Treatment of Molm-13 cells for 5 days with compound 1 at 10 and 15 µM caused significant apoptosis of 44.2% and 73.6%, respectively (Figure S8), while a short-term, 2- or 3-day incubation did not cause significant apoptosis (< 5%). Compound 1 (5 μM for 5 days) induced significant differentiation, with more cell populations expressing CD14 and CD11b, two cell surface proteins for macrophages/monocytes (Figure 5B). Upon treatment, MLL-r leukemia cells also exhibited a more differentiated phenotype with reduced nucleuses (Figure 5C).
Cpd-1 exhibited strong antitumor activity in a mouse model of MLL-r leukemia
In vivo antitumor activity of compound 1 was evaluated in a commonly used mouse model of MLL-r leukemia [25, 26]. 107 MV4;11 cells in 0.1 mL of saline and Matrigel (1:1) were injected subcutaneously into NOD-SCID mice, which can develop palpable tumors in ~2 weeks. As shown in Figure 5D and Figure S9, treatment with compound 1 (15 mg/kg for Day 1-10) significantly inhibited tumor growth in two cohorts of mice (N = 6 and 8; p < 0.01 and 0.05, respectively), while such dose of compound 1 did not cause significant weight losses (Figure S10) or other overt toxicity to the animals.
MLL-r leukemia accounts for ~75% of acute leukemia in infants and ~10% in children and adults with a poor prognosis. Current treatments are conventional chemotherapeutics, which non-selectively kill rapidly proliferating cells including normal stem/progenitor cells. This causes toxicities and side effects and limits clinical efficacy. More effective therapies are needed, such as targeted therapeutics inhibiting a protein critical to MLL-r leukemia but dispensable to normal cells.
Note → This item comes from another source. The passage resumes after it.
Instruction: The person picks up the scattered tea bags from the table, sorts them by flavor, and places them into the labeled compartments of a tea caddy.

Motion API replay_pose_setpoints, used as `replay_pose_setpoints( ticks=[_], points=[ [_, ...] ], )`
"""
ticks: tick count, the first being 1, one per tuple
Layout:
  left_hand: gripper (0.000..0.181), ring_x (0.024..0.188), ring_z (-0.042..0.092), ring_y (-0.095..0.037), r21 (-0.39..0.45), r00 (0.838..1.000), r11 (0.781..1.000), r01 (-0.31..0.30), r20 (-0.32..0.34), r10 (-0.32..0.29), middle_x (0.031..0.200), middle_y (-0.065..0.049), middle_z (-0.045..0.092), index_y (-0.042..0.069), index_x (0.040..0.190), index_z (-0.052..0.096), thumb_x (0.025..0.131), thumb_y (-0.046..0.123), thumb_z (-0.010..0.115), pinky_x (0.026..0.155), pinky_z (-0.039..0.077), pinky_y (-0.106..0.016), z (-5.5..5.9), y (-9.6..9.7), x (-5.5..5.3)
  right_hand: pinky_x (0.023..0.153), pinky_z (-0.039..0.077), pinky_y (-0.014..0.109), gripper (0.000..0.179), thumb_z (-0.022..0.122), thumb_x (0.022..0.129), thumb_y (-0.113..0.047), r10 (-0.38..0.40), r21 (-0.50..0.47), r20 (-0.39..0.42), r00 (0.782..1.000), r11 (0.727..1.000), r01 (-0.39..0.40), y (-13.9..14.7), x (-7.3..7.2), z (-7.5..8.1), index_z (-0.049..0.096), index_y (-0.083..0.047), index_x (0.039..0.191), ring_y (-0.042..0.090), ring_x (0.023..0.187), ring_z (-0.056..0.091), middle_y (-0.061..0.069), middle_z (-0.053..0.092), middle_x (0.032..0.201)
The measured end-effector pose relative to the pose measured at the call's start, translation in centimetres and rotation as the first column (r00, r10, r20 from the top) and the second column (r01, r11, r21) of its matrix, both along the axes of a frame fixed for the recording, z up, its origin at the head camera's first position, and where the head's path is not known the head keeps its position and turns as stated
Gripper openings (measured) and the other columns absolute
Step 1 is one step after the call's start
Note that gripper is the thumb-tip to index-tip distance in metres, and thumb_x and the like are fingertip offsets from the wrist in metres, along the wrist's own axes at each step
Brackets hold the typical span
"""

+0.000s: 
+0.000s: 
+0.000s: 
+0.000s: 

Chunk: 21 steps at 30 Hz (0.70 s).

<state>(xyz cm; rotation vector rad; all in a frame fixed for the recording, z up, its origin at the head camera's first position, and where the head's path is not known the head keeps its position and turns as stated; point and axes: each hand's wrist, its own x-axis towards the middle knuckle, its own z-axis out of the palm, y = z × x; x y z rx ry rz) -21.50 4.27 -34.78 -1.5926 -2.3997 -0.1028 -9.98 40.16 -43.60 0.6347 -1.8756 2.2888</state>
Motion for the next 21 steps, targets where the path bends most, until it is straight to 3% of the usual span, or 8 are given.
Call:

Despite the phenotypic difference, MLL-r leukemias overlap in their gene expression profiles , suggesting a common mechanism for leukemogenesis. The molecular basis is that the majority (~75%) of the leukemia are caused by MLL-AF9/ENL, -AF4 and -ELL . These MLL fusion partners recruit other proteins (e.g., P-TEFb) and associate with each other to constitute SEC for transcription elongation, causing aberrant expression of MLL-target genes and leukemia initiation. Moreover, SEC was recruited by two other major fusions MLL-AF6 (5%) and -AF10 (5%) [11, 12]. The second distinctive feature for MLL-r leukemias is DOT1L-mediated, genome-wide hyper-methylation of H3K79 . DOT1L's catalytic activity is required for the aberrant gene expression and leukemia transformation. Pharmacological inhibition (e.g., by EPZ4777) further validated DOT1L is a drug target for MLL-r leukemia [25, 26].
The two leukemic gene regulatory pathways converge on the AHD domain of AF9/ENL, which binds to either DOT1L for H3K79 methylation or AF4/AFF4 for SEC formation [13,14]. AF9/ENL AHD is therefore a potential drug target. However, to find a small-molecule inhibitor to disrupt these PPIs is challenging. Previous studies based on DOT1L-peptides yielded several 7-mer peptidomimetics with IC50s as low as 57 nM against AF9, while they are 3-10× less active against ENL . Neither cellular activities of these peptidomimetics nor their activities against AF9/ENL-AF4/AFF4 were reported. Their large molecular weights (> 800), possibly low cell permeability and metabolic stability due to their peptidic structures could be negative factors for biological studies and drug discovery.
Cpd-1 inhibited proliferation and induced differentiation of MLL-r leukemia. (A) Upon incubation for 7 days, Cpd-1 inhibited proliferation of MLL-r leukemia (MC4;11, Molm-13 and THP-1) and Myc-driven blood cancer (the middle panel) cells with EC50 of 3-11 µM, while it had less activity against other tumor cells (the right panel); (B) Treatment of Molm-13 cells with Cpd-1 (5 μM for 5 days) led to significantly more cells expressing high levels of CD14 and CD11b, cell surface proteins for macrophages/monocytes; (C) Giemsa staining shows upon treatment with Cpd-1 (5 μM for 5 days), leukemia cells exhibited a more differentiated phenotype with reduced nucleus; (D) Treatment with Cpd-1 (15 mg/kg for 10 days) significantly inhibited tumor growth in two cohorts of mice with subcutaneously xenografted MV4;11 leukemia.(Click on the image to enlarge.)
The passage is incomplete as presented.